ASX to edge up, Wall St lifts on Fed

Australian shares are set to edge higher, with Wall Street, as the Federal Reserve held to its dovish monetary policy position.

The Federal Open Market Committee “expects to maintain an accommodative stance of monetary policy” until it achieves inflation averaging 2 per cent over time and longer-term inflation expectations remain well anchored at 2 per cent, the central bank said in a statement Wednesday (Thursday AEST) following a two-day policy meeting.

“Once again, the risk #markets got what they wanted from the @federalreserve–yet more uber dovish forward guidance,” Allianz’s Mohamed El-Erian tweeted. “Looks like it may have been an interesting meeting as 2 #FOMC members dissented.”

Dallas Fed president Robert Kaplan dissented, preferring to retain “greater policy rate flexibility”, while Minneapolis Fed president Neel Kashkari dissented in favour of waiting for a rate hike until “core inflation has reached 2 per cent on a sustained basis”.

ASX futures were 17 points or 0.3% to 5968 near 4.40am AEST; reversing earlier modest losses.

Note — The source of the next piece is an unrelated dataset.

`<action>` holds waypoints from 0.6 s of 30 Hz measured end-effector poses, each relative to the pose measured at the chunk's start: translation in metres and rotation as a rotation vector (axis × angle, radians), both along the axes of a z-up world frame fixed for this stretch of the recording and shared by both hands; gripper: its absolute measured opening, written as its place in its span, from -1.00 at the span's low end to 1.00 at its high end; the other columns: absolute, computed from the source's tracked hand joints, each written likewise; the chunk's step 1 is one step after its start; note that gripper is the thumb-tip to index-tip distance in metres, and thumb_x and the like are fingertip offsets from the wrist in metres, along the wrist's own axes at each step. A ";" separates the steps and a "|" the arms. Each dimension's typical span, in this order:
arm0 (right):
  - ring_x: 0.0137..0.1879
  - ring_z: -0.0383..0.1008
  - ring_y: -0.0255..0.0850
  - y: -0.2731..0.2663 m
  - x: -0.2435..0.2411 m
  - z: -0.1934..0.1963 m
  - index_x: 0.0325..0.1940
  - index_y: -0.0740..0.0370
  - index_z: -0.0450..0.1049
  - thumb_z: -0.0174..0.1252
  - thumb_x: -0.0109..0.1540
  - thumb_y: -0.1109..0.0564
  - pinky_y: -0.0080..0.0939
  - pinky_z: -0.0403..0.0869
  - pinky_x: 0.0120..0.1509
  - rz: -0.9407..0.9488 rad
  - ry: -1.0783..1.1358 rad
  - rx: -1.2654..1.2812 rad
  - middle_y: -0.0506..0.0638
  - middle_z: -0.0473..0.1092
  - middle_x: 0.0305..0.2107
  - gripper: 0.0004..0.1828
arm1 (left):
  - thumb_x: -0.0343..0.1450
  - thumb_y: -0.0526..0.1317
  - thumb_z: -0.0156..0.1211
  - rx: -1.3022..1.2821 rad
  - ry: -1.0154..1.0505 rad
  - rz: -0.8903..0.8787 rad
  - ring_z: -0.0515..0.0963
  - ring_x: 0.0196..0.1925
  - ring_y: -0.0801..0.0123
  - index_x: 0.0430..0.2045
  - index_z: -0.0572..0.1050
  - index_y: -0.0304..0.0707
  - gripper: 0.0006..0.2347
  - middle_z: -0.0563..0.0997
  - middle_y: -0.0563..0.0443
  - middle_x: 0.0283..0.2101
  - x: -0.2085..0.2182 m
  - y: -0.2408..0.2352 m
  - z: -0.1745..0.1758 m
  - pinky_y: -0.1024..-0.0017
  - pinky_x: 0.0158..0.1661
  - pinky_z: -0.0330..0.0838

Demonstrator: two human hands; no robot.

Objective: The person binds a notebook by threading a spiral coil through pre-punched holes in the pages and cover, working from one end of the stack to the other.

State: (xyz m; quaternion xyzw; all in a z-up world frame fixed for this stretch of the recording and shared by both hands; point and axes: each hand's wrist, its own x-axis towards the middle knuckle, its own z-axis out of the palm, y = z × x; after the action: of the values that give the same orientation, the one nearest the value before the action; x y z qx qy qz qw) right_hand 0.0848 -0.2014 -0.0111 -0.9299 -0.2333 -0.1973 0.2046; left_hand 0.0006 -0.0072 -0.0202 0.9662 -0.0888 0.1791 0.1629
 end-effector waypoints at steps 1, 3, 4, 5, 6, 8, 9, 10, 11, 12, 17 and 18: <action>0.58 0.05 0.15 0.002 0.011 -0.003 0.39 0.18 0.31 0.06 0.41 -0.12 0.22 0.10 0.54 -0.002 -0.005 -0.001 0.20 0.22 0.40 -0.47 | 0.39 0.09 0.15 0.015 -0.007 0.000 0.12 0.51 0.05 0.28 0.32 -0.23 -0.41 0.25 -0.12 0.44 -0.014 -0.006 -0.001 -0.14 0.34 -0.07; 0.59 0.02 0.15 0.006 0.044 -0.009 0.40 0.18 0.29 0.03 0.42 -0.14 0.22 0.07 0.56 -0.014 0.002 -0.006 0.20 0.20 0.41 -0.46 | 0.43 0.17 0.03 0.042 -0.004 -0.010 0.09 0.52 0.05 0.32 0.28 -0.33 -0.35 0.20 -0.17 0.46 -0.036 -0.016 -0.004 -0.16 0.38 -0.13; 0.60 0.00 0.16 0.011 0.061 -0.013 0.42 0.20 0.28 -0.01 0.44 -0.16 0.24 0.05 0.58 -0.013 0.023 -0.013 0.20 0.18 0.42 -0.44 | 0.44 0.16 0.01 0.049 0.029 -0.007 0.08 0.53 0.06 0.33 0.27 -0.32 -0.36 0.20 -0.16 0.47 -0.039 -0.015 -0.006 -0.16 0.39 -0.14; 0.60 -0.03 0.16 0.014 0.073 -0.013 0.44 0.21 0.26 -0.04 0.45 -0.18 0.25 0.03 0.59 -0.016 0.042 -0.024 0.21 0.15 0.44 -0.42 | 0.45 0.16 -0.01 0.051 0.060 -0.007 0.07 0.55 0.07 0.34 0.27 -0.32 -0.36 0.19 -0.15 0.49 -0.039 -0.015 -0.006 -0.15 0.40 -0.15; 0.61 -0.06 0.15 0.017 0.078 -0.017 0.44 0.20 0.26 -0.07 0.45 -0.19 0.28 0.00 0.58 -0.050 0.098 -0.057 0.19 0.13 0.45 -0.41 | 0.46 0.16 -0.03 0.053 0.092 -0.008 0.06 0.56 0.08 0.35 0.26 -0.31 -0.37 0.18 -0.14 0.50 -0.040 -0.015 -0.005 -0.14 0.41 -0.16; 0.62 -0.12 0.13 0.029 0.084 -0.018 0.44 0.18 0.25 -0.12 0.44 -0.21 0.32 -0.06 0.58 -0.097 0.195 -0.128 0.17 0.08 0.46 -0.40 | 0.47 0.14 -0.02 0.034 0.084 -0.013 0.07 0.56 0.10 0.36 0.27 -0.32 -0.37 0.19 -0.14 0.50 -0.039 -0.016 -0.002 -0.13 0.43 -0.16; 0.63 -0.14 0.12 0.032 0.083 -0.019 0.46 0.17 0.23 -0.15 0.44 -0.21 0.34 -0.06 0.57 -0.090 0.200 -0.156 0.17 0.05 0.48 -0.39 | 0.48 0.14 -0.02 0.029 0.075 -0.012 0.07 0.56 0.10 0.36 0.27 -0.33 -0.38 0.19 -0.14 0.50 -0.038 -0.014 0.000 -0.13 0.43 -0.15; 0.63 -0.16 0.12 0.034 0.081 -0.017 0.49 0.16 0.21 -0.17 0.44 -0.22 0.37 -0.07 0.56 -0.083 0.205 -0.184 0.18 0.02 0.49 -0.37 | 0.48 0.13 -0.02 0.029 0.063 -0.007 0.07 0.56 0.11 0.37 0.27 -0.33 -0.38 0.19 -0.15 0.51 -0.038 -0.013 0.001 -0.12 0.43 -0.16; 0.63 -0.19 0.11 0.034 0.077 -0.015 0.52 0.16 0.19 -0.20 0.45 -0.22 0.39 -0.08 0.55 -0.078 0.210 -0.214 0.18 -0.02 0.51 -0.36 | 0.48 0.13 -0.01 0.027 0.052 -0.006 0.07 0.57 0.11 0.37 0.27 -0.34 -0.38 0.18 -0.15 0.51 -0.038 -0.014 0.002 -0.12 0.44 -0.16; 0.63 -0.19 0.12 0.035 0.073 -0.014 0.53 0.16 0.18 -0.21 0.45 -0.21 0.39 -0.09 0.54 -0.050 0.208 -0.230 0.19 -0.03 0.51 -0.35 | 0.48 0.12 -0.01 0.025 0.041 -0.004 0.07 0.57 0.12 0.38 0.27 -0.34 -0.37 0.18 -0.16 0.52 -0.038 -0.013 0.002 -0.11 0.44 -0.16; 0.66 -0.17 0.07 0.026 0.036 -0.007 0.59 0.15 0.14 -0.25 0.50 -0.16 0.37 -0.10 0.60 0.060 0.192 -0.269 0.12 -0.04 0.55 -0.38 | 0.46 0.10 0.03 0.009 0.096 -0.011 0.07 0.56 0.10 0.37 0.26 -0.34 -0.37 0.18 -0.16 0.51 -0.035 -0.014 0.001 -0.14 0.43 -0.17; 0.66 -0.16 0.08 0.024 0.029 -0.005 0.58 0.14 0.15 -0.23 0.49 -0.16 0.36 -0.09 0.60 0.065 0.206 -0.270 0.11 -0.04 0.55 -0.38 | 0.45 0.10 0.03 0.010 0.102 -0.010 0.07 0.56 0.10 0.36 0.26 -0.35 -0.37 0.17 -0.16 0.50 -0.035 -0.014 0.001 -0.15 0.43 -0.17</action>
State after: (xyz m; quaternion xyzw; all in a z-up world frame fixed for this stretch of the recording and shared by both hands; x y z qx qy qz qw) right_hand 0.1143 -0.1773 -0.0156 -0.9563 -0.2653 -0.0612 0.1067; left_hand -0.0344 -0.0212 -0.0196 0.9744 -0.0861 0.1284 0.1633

The local currency was up 0.1% as of 4.46am AEST, little changed from earlier.

Shares on Wall Street were higher. The Dow advanced more than 100 points from prior to the release of the statement to be up 310 points or 1.1% at 2.46pm. The S&P 500 extended its earlier modest advance; the Nasdaq turned positive.

The yield on the US 10-year note was down 1 point to 0.67% at 2.26pm New York time; unchanged from prior to the Fed statement’s release.

The spot dollar index modestly lower at 93.0150 at 2.17pm; it was trading at 93.0490 ahead of the statement.

US oil leapt 5%, extending gains from earlier in the session.

“The Fed essentially acknowledged they were a bit behind the curve with their forecast on the economy, as projections needed tweaking to reflect the current path of the recovery,” said Charlie Ripley, senior investment strategist for Allianz Investment Management.

“However, with near-term risks to the outlook still intact, the Fed continues to reiterate that it is too early for victory laps on the economic recovery,” Mr Ripley also said.

“On the horizon, the path of the virus, the upcoming election, and the motivation for additional fiscal stimulus are all hurdles the economy needs to overcome.”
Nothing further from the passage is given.